The cross of Christ “is the event in which God makes known his holiness and his love simultaneously, in one event, in an absolute manner” (Emil Brunner).

Thus love and justice meet. While it may be hard for us to imagine God “as the Judge who must punish evil-doers and of the Lover who must find a way to forgive them,” God is both, not in contradiction to each other, but in harmony.

And so he sacrificed for us, satisfying not only himself, but us too.
Such holiness. Such love. Such grace.

* * *

More from Chapter 5 at Challies

Previous chapter summaries

4 comments:

Barbara H. said...

My son's youth pastor pointed out once that the situation in The Lion, The Witch, and the Wardrobe between Aslan and the White Witch over Edmubd's sin was more like #1 there, and that that wasn't how it really was -- God didn't owe the devil any satisfaction.

I don't see God's satisfying the Law and His own justice as imprisoning Him, but rather as His being consistent with what He decreed. But I do agree that those are a part of the bigger picture, as you stated so well in #4 through the end.

tinuviel said...

I think you summarized very nicely, in a way that should help those with no intention of reading the book. Barbara (or her son's youth pastor) makes an excellent point about LWW, too.

This book is so rich with content! I'm listening to the ChristianAudio recording while I do my PT work, but it's a book that demands repeated readings with pencil in hand, so the print copy is likely in my future.

Thanks for the helpful ideas about comment conversations. Now I appreciate even more your effort at responding.

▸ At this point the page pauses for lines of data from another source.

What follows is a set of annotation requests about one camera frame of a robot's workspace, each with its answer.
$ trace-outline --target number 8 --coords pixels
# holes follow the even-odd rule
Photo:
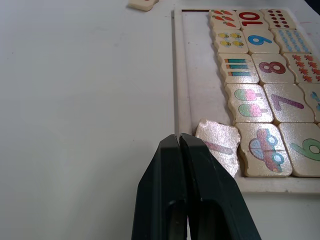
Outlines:
[[[270,63],[267,63],[265,61],[259,63],[259,68],[261,71],[270,74],[274,72],[275,74],[284,74],[286,72],[285,66],[283,66],[278,61],[272,61]]]

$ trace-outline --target car illustration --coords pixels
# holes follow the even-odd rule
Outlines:
[[[261,128],[256,131],[257,138],[249,142],[249,150],[257,159],[264,161],[268,169],[276,173],[282,173],[281,164],[284,157],[276,152],[275,146],[278,139],[271,135],[269,129]]]

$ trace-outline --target number puzzle piece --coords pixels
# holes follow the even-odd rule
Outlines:
[[[274,123],[313,123],[314,113],[304,100],[304,93],[295,84],[263,85],[269,100]]]
[[[221,74],[225,84],[257,84],[258,73],[250,55],[245,53],[220,53]]]
[[[259,10],[244,9],[235,11],[240,24],[241,29],[269,29],[268,23],[264,20],[264,15]]]
[[[294,83],[295,77],[287,68],[286,60],[276,53],[251,55],[262,84]]]
[[[313,111],[314,121],[320,123],[320,84],[300,83],[298,87],[304,92],[304,100]]]
[[[320,177],[320,128],[314,123],[281,123],[279,129],[291,159],[293,175]]]
[[[289,13],[282,9],[261,9],[270,29],[296,29]]]
[[[227,84],[228,107],[236,123],[272,123],[273,114],[265,92],[257,84]]]
[[[310,53],[311,48],[305,38],[297,30],[271,29],[275,42],[280,46],[283,53]]]
[[[310,53],[285,53],[283,54],[292,70],[295,82],[320,84],[320,62]]]
[[[209,10],[210,25],[214,29],[240,29],[240,22],[233,10]]]
[[[128,7],[142,11],[150,11],[159,0],[129,0]]]
[[[280,51],[280,47],[274,41],[274,35],[269,30],[244,29],[243,35],[250,54],[278,54]]]
[[[237,123],[240,155],[248,177],[286,177],[292,166],[279,130],[268,123]]]
[[[202,139],[211,154],[234,177],[240,168],[237,157],[237,148],[240,143],[238,129],[216,121],[201,119],[195,136]]]
[[[240,30],[213,29],[212,34],[218,53],[246,54],[249,51]]]

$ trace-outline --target wooden puzzle board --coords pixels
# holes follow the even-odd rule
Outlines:
[[[225,7],[228,10],[239,8]],[[308,38],[295,15],[286,10],[305,37],[312,53],[320,58],[319,49]],[[209,9],[175,9],[176,106],[177,132],[195,134],[201,118],[232,125],[233,116],[228,109],[228,95],[220,72],[217,49],[211,38]],[[235,176],[244,193],[299,193],[320,194],[320,178],[284,177],[250,178],[242,173]]]

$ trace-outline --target ice cream illustration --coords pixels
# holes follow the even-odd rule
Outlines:
[[[262,98],[261,93],[255,93],[252,89],[237,89],[234,96],[241,101],[255,101],[257,97]]]
[[[258,118],[262,116],[262,113],[268,112],[267,109],[261,109],[257,104],[242,104],[238,110],[242,116],[249,118]]]

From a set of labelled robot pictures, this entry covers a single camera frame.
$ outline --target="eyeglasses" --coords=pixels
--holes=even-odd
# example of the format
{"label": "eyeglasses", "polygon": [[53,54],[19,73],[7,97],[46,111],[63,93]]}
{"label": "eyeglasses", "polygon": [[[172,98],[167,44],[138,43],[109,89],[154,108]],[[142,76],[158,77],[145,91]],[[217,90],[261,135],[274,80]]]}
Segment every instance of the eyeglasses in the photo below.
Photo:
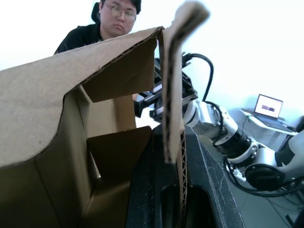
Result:
{"label": "eyeglasses", "polygon": [[111,10],[112,16],[115,18],[121,17],[122,14],[124,14],[124,18],[126,22],[134,22],[136,19],[136,15],[133,12],[130,11],[123,11],[119,6],[109,6],[108,4],[105,3],[105,5]]}

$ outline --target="laptop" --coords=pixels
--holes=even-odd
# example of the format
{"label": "laptop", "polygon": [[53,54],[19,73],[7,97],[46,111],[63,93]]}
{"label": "laptop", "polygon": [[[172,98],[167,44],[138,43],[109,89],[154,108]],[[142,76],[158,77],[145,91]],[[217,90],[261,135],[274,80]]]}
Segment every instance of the laptop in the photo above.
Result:
{"label": "laptop", "polygon": [[268,127],[293,132],[278,121],[283,101],[259,94],[253,115]]}

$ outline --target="white wall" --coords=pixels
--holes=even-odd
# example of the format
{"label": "white wall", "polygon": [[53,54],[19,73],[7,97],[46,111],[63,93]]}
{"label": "white wall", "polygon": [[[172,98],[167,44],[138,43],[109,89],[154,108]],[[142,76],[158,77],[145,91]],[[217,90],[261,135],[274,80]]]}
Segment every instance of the white wall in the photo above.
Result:
{"label": "white wall", "polygon": [[[0,1],[0,70],[53,55],[70,30],[92,23],[95,2]],[[183,2],[142,0],[133,32],[169,26]],[[304,115],[303,0],[203,2],[211,16],[183,50],[204,54],[213,62],[208,100],[226,107],[240,123],[239,108],[253,108],[259,93],[273,96],[284,101],[281,116],[295,126]],[[207,63],[193,60],[185,72],[201,99],[209,77]]]}
{"label": "white wall", "polygon": [[[254,108],[259,93],[284,101],[281,116],[296,125],[304,114],[304,2],[301,0],[204,1],[209,21],[184,45],[208,56],[215,74],[208,100],[232,111]],[[185,70],[200,97],[209,67],[200,60]]]}

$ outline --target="black shirt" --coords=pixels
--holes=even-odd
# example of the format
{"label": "black shirt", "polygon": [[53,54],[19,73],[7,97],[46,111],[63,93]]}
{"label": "black shirt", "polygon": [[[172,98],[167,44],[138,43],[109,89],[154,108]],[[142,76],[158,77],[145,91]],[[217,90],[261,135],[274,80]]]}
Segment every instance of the black shirt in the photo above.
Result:
{"label": "black shirt", "polygon": [[102,40],[100,35],[100,22],[87,26],[78,26],[68,33],[57,48],[55,54],[90,45]]}

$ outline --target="man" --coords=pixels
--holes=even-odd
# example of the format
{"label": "man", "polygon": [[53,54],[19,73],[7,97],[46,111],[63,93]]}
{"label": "man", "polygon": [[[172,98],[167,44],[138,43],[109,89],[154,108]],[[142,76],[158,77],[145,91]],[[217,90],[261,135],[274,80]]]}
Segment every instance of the man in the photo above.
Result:
{"label": "man", "polygon": [[128,34],[141,11],[141,0],[101,0],[100,22],[70,31],[55,54]]}

Blessings to you and yours!

Lisa notes... said...

Barbara,
It’s interesting that you bring up Aslan and the White Witch…I’ve been reading our friend Rebekah’s chapter summaries that she wrote last year and she brought up the same point.

By the way, she is much more thorough in all her summaries and I highly recommend them for anyone really wanting to get the gist of “The Cross of Christ” much better than what I’m offering here. :-)

The link is:

BekahCubed—The Cross of Christ

Lisa notes... said...

Christina,
I’m not sure how helpful my summaries are to anybody but me. ha. But in writing a summary it forces me to go back through the chapters and try to make better sense of them. I find that I learn far more that way, and I’m more apt to remember it.

I understand the “print copy” philosophy with this book. I had debated about getting it on my Kindle, but opted for the print copy precisely for the reason you said: Stott’s writing is too dense for me to read digitally—I need to see the words on the real page with a real highlighter in my hand and be able to flip back through those pages later. I do love my Kindle but it does have certain limitations for me when I study, at least mentally.